§ Directions:
In the listing that follows, the lines starting at the one containing "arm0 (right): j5" and ending at the one containing "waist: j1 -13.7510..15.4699" are to be returned exactly, both boundary lines included, and no others.

§ Recorded information:
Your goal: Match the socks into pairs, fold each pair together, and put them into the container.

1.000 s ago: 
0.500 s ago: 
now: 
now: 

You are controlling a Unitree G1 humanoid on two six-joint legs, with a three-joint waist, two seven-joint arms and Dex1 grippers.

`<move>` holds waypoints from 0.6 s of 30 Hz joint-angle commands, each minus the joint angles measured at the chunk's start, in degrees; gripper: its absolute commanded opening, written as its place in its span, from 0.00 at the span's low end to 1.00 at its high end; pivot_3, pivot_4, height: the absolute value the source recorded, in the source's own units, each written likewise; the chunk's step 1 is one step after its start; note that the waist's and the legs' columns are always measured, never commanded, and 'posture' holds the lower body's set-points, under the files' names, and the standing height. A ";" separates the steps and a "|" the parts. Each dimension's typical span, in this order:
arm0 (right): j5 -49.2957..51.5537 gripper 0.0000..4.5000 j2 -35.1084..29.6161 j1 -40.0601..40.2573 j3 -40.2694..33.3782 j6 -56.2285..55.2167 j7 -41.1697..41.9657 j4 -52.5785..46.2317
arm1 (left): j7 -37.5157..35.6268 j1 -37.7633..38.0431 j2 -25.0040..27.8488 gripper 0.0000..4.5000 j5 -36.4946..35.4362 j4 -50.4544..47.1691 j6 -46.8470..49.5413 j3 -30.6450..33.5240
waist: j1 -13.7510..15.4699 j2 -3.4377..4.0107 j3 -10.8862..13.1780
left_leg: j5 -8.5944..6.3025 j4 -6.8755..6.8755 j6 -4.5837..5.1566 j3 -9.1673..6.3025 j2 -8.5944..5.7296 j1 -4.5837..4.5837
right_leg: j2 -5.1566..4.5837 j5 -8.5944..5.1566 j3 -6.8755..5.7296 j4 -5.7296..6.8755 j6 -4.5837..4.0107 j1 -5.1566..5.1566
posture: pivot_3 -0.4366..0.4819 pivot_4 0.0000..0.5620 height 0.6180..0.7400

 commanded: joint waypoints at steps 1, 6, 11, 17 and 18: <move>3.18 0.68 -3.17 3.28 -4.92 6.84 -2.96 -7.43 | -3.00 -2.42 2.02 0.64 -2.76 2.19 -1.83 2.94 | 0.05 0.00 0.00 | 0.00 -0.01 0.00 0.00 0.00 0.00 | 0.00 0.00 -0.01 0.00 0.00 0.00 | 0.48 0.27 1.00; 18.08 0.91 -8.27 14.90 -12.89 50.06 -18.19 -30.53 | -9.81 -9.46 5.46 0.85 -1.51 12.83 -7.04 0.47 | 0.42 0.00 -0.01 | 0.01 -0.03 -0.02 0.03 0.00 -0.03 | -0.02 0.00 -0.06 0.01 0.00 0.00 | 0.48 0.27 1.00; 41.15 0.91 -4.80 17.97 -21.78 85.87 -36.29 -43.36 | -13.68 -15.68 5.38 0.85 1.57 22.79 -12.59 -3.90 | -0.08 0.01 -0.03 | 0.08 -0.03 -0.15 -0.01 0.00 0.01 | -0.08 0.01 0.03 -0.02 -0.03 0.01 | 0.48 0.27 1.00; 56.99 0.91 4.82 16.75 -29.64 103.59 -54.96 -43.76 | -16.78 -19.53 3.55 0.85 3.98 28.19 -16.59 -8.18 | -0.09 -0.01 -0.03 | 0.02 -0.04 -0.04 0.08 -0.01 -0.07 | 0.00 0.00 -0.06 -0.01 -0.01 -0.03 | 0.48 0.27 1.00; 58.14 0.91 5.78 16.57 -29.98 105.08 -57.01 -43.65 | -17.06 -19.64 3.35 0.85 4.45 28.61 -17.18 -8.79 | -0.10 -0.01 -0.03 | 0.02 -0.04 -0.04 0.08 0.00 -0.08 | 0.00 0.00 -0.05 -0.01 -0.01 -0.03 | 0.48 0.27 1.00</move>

§ Response box:
arm0 (right): j5 -49.2957..51.5537 gripper 0.0000..4.5000 j2 -35.1084..29.6161 j1 -40.0601..40.2573 j3 -40.2694..33.3782 j6 -56.2285..55.2167 j7 -41.1697..41.9657 j4 -52.5785..46.2317
arm1 (left): j7 -37.5157..35.6268 j1 -37.7633..38.0431 j2 -25.0040..27.8488 gripper 0.0000..4.5000 j5 -36.4946..35.4362 j4 -50.4544..47.1691 j6 -46.8470..49.5413 j3 -30.6450..33.5240
waist: j1 -13.7510..15.4699 j2 -3.4377..4.0107 j3 -10.8862..13.1780

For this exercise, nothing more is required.